A total of 255 patients were included, 32 of whom developed hepatotoxicity. APAP × AT had sensitivity, specificity, and negative likelihood ratio of 90.6%, 62.8%, and 0.2, respectively. The sensitivity of Psi, specificity, and negative likelihood ratio were 96.9%, 91.5%, and 0.0, respectively. The areas under the curve of the receiver operating characteristic (ROC) curve for APAP × AT and Psi were 0.82 and 0.96, respectively, with a statistically significant difference between the two methods (p = 0.002). APAP × AT showed higher specificity (92.5%) in patients who presented 8-24 h after the overdose.
Psi and APAP × AT are valid clinical tools in predicting hepatotoxicity secondary to acute acetaminophen overdose in adults. APAP × AT is useful in predicting a low likelihood of hepatotoxicity after standard NAC therapy among late-presenting patients.
对于接受 N-乙酰半胱氨酸(NAC)治疗的急性对乙酰氨基酚过量患者,预测潜在肝毒性至关重要。已报道乙酰氨基酚-氨基转移酶倍增产物(APAP×AT)和 Psi 参数(Psi)是预测对乙酰氨基酚肝毒性的指标。
确定 APAP×AT 和 Psi 在预测急性对乙酰氨基酚过量后肝毒性的有效性。
我们回顾性分析了 2004 年 1 月至 2012 年 6 月在泰国诗里拉吉医院接受 NAC 治疗的急性对乙酰氨基酚过量病例。患者年龄为 12 岁或以上。初始对乙酰氨基酚浓度(mg/L)和氨基转移酶(IU/L)相乘得到 APAP×AT。Psi 是从初始对乙酰氨基酚浓度(mg/L)和 NAC 治疗的滞后时间(小时)得出的。APAP×AT 和 Psi 的截止值分别为 1500mg·IU/L(2)和 5mM·h。肝毒性(定义为天冬氨酸或丙氨酸氨基转移酶(ALT)大于 1000IU/L)是我们感兴趣的结果。

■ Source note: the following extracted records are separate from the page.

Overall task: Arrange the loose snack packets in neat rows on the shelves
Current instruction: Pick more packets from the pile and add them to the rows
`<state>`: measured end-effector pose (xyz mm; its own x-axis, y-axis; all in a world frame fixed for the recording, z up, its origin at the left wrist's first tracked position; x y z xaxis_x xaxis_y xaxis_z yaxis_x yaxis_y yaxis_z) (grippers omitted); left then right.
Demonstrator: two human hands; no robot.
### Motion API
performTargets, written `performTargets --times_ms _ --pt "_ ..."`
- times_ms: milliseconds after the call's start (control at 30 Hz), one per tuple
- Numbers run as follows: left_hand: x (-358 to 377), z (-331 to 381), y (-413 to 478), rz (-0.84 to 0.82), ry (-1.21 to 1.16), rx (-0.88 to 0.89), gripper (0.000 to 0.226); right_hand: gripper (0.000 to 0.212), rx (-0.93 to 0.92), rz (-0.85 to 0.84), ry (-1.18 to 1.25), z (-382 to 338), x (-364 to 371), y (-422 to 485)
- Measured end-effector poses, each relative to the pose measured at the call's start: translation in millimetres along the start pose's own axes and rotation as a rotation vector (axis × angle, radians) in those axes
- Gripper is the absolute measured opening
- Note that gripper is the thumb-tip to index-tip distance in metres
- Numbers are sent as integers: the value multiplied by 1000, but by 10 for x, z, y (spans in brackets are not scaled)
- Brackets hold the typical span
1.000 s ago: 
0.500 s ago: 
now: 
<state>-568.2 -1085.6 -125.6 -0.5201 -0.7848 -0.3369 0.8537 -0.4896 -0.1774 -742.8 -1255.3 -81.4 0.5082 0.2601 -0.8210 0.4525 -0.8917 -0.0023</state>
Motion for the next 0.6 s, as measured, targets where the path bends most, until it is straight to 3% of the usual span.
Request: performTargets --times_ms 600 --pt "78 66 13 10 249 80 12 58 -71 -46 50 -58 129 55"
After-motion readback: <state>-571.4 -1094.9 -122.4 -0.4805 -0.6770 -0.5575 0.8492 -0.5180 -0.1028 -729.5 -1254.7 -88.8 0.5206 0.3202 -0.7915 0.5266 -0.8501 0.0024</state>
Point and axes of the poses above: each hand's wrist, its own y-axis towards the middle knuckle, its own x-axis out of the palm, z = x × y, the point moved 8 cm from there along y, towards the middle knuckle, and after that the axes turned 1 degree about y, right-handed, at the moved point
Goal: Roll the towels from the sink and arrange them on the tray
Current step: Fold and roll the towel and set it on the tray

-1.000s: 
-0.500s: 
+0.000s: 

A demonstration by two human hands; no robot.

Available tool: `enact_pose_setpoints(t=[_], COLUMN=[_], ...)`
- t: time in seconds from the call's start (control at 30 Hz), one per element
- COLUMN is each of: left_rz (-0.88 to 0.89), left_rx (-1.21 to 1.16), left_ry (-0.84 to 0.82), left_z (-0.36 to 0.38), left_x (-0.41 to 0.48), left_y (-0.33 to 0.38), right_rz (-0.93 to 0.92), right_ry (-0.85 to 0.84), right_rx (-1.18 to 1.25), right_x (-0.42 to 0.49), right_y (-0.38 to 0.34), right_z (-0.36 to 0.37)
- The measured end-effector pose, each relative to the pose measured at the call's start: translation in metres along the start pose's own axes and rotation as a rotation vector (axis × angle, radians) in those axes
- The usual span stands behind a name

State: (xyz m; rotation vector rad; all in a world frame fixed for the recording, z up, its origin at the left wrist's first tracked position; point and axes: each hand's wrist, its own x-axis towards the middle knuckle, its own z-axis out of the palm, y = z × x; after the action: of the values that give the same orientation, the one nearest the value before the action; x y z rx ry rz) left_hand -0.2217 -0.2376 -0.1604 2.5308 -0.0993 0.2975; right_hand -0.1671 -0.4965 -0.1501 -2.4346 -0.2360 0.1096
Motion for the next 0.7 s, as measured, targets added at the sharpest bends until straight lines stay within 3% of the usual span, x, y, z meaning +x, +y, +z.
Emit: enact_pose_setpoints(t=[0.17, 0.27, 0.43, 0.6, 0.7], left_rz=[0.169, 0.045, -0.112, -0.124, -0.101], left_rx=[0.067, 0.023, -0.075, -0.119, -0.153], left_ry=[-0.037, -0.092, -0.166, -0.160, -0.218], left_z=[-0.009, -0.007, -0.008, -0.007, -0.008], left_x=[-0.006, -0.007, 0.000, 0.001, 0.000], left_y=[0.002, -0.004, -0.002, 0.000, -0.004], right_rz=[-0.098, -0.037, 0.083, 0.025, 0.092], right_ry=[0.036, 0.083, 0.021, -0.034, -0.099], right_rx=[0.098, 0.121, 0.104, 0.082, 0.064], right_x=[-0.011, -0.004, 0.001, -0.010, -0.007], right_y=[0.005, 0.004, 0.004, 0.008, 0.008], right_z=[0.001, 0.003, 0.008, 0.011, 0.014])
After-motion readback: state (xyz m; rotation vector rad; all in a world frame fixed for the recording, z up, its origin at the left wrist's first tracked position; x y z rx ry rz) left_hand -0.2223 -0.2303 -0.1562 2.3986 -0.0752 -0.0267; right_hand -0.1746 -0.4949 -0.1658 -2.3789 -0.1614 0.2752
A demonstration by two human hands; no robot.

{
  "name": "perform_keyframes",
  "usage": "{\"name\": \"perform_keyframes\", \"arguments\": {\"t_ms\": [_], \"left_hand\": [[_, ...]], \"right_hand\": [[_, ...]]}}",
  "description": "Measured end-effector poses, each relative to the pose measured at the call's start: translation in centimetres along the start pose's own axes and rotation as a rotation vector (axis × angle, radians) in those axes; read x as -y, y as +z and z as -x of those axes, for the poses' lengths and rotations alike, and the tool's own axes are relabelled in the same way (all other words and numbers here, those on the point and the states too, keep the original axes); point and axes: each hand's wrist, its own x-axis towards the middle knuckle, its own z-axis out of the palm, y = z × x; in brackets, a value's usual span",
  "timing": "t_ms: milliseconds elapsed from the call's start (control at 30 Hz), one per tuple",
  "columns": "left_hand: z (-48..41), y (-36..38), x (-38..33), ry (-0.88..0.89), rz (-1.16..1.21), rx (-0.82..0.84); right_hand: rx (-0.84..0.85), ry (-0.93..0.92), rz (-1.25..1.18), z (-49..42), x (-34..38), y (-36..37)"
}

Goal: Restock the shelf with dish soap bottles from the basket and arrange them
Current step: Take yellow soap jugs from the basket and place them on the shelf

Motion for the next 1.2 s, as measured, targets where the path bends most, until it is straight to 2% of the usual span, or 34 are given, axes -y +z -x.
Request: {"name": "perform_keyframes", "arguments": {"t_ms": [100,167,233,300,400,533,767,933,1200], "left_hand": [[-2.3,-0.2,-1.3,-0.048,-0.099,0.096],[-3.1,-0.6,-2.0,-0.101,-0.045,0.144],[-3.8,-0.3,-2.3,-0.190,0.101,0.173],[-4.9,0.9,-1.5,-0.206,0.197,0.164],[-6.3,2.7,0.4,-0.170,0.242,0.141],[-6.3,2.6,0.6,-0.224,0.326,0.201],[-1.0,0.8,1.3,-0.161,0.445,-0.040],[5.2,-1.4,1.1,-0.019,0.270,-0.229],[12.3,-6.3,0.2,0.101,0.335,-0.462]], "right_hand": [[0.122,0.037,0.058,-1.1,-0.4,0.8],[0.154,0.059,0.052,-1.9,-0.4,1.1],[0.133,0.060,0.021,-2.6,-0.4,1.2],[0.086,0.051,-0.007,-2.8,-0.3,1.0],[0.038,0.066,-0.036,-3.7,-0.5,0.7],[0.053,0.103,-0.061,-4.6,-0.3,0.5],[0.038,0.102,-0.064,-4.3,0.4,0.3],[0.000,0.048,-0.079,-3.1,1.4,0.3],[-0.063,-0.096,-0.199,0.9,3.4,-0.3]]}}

共纳入 255 例患者,其中 32 例发生肝毒性。APAP×AT 的敏感性、特异性和负似然比分别为 90.6%、62.8%和 0.2。Psi 的敏感性、特异性和负似然比分别为 96.9%、91.5%和 0.0。APAP×AT 和 Psi 的受试者工作特征(ROC)曲线下面积分别为 0.82 和 0.96,两种方法之间存在统计学差异(p=0.002)。APAP×AT 在服药后 8-24 小时就诊的患者中具有更高的特异性(92.5%)。
Psi 和 APAP×AT 是预测成人急性对乙酰氨基酚过量后肝毒性的有效临床工具。APAP×AT 可用于预测标准 NAC 治疗后晚就诊患者发生肝毒性的可能性较低。